Which lines of the entries below include "about"? List them all.

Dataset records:
_ _ _
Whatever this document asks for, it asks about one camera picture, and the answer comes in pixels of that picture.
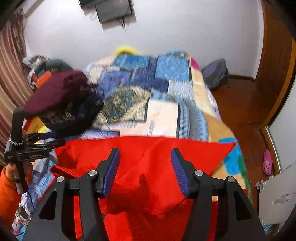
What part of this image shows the dark grey garment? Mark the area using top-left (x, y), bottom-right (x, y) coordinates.
top-left (45, 59), bottom-right (73, 71)

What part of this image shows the brown wooden door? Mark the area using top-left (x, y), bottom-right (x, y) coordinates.
top-left (254, 0), bottom-right (295, 109)

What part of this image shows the folded maroon garment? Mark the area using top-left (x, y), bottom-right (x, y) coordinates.
top-left (23, 71), bottom-right (93, 120)

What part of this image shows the yellow plush object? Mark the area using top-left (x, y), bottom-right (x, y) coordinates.
top-left (113, 45), bottom-right (139, 56)

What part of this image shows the grey backpack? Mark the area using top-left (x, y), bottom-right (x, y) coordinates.
top-left (201, 58), bottom-right (229, 91)

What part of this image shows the brown striped curtain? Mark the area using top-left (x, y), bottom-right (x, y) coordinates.
top-left (0, 11), bottom-right (35, 167)

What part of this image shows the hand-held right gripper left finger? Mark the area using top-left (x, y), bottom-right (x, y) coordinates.
top-left (23, 148), bottom-right (121, 241)

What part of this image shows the pink slipper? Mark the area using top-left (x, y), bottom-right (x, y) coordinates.
top-left (263, 149), bottom-right (274, 176)

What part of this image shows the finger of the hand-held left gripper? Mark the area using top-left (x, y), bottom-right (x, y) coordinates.
top-left (24, 132), bottom-right (56, 144)
top-left (30, 138), bottom-right (66, 149)

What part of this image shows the orange box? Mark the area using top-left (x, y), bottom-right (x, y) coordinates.
top-left (32, 71), bottom-right (52, 87)

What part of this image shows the black wall television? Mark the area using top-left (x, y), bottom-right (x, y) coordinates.
top-left (79, 0), bottom-right (102, 10)

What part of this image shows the folded dark patterned garment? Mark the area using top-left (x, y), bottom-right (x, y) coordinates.
top-left (38, 93), bottom-right (104, 137)

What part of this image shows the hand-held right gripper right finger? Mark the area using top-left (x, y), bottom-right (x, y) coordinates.
top-left (171, 148), bottom-right (266, 241)

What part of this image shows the person's left hand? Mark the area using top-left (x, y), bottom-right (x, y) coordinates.
top-left (6, 161), bottom-right (34, 186)

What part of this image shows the red zip jacket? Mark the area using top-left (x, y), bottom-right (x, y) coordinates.
top-left (50, 136), bottom-right (236, 241)

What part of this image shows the wooden wardrobe with white doors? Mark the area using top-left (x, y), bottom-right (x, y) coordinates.
top-left (260, 39), bottom-right (296, 174)

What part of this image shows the person's left forearm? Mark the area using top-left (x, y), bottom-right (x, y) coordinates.
top-left (0, 167), bottom-right (22, 232)

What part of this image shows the small black wall monitor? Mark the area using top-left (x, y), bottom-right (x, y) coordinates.
top-left (95, 0), bottom-right (134, 24)

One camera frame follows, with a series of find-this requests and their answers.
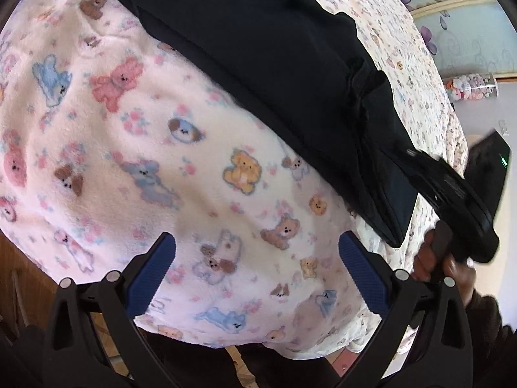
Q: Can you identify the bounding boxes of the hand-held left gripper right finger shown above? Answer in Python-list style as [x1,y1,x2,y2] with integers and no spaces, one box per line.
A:
[338,231,474,388]

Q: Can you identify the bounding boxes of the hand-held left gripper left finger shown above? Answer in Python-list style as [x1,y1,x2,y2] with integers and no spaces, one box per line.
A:
[44,232,177,388]

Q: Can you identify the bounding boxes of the black pants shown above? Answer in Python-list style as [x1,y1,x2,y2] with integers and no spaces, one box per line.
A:
[98,0,420,248]

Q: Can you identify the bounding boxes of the person's right forearm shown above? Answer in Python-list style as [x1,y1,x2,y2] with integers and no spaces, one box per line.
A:
[464,291,517,388]

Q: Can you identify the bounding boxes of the person's right hand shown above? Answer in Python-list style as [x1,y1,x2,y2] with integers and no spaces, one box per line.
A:
[411,226,478,306]

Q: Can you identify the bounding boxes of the person's dark clothing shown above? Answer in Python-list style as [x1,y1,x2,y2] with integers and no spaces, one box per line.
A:
[139,329,348,388]

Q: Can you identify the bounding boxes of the clear tube of plush toys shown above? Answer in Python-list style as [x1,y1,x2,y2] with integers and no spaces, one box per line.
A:
[443,72,498,102]

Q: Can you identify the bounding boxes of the bear printed fleece blanket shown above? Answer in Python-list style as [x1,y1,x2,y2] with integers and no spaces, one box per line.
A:
[0,0,469,362]

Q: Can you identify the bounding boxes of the purple flower wardrobe doors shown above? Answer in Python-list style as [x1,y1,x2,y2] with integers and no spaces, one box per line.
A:
[374,0,499,78]

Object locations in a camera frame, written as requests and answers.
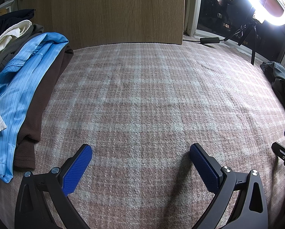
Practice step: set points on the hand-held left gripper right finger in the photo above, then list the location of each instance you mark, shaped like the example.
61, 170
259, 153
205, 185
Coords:
203, 169

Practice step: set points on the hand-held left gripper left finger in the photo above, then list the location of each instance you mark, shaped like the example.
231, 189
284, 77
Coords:
77, 169

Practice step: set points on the crumpled grey-green garment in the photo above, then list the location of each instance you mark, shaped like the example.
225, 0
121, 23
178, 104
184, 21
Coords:
283, 81

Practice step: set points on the brown shirt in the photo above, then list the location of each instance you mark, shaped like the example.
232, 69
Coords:
44, 95

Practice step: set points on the black tripod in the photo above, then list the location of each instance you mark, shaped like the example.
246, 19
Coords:
253, 50

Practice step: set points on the pink plaid blanket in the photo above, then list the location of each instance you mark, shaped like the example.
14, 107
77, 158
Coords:
142, 100

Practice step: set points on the light blue striped shirt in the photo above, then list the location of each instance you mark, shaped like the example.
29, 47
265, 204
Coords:
21, 76

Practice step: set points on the black power adapter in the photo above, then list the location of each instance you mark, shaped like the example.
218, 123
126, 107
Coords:
209, 40

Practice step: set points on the grey garment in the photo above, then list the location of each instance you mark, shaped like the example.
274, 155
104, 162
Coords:
30, 29

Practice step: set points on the white shirt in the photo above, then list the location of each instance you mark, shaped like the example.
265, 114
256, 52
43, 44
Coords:
9, 33

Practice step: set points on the wooden headboard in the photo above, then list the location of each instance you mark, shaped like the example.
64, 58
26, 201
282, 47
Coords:
104, 12

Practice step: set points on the navy garment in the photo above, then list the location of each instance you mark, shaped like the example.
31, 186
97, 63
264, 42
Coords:
11, 16

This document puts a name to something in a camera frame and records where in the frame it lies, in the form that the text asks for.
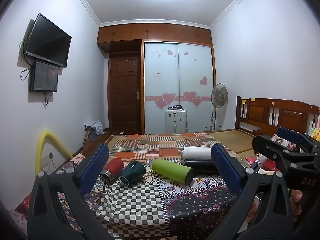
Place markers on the red packets pile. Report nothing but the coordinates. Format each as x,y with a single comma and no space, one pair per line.
261,163

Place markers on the pile of clothes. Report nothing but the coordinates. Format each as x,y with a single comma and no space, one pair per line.
93,129

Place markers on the small wall-mounted monitor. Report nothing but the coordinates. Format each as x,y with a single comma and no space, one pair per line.
44,77

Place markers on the standing fan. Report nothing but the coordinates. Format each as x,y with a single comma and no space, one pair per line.
219,96

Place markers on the yellow foam tube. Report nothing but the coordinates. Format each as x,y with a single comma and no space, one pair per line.
46,147

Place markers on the brown wooden door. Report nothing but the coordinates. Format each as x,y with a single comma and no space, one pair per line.
125,92

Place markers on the sliding wardrobe with heart stickers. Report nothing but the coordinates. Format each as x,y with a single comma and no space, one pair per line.
178,87

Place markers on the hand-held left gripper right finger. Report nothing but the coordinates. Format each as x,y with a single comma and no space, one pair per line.
226,170

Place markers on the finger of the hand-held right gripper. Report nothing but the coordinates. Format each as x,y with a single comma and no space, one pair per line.
272,152
290,134

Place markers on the yellow plush toy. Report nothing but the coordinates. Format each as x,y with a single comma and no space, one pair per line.
315,130

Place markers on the white cup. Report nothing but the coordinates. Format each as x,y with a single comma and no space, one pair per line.
196,153

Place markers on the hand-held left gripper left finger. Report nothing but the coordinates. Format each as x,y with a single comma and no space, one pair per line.
93,170

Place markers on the floral bed sheet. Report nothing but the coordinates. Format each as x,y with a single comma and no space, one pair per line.
197,200

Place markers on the wall socket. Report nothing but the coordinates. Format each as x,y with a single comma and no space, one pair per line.
47,160

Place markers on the wall-mounted television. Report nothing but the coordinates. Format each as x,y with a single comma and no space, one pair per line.
48,41

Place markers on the small white appliance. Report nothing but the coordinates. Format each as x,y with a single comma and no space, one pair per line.
175,121

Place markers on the patchwork blanket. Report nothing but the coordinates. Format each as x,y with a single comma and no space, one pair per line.
160,145

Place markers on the wooden overhead cabinet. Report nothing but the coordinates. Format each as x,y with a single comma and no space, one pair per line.
155,33

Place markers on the black cup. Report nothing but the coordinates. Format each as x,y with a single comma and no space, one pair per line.
200,165

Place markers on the checkered cloth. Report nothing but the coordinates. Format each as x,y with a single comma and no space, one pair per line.
132,200

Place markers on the lime green cup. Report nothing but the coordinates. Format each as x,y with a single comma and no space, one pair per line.
172,168

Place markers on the wooden bed headboard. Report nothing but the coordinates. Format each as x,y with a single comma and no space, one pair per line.
275,113

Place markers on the red steel cup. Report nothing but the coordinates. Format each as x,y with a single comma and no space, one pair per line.
113,168

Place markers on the person's right hand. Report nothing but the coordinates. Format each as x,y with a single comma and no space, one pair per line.
297,201

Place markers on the dark green cup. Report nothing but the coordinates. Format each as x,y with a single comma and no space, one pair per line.
133,171

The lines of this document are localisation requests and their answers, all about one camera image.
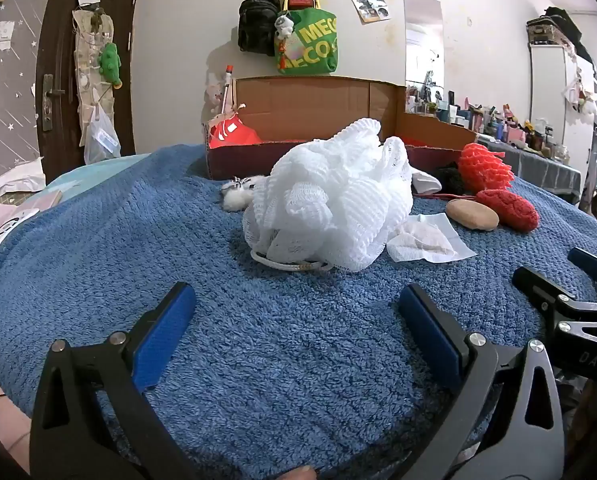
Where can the hanging plush charms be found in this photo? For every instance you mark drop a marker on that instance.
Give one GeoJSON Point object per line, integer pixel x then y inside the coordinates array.
{"type": "Point", "coordinates": [580, 95]}

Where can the row of cosmetic bottles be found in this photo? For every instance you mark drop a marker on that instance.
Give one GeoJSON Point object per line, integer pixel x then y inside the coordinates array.
{"type": "Point", "coordinates": [498, 127]}

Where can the frameless wall mirror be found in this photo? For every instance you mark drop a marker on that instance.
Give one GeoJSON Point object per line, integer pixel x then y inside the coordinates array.
{"type": "Point", "coordinates": [423, 30]}

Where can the dark brown door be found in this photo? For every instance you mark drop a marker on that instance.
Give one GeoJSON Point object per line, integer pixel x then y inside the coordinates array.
_ _ _
▸ **RESPONSE BOX**:
Whatever this document asks for, it asks about one camera picture, and the answer comes in pixels of that picture.
The lines of this document are localisation requests and their answers, all about one camera image.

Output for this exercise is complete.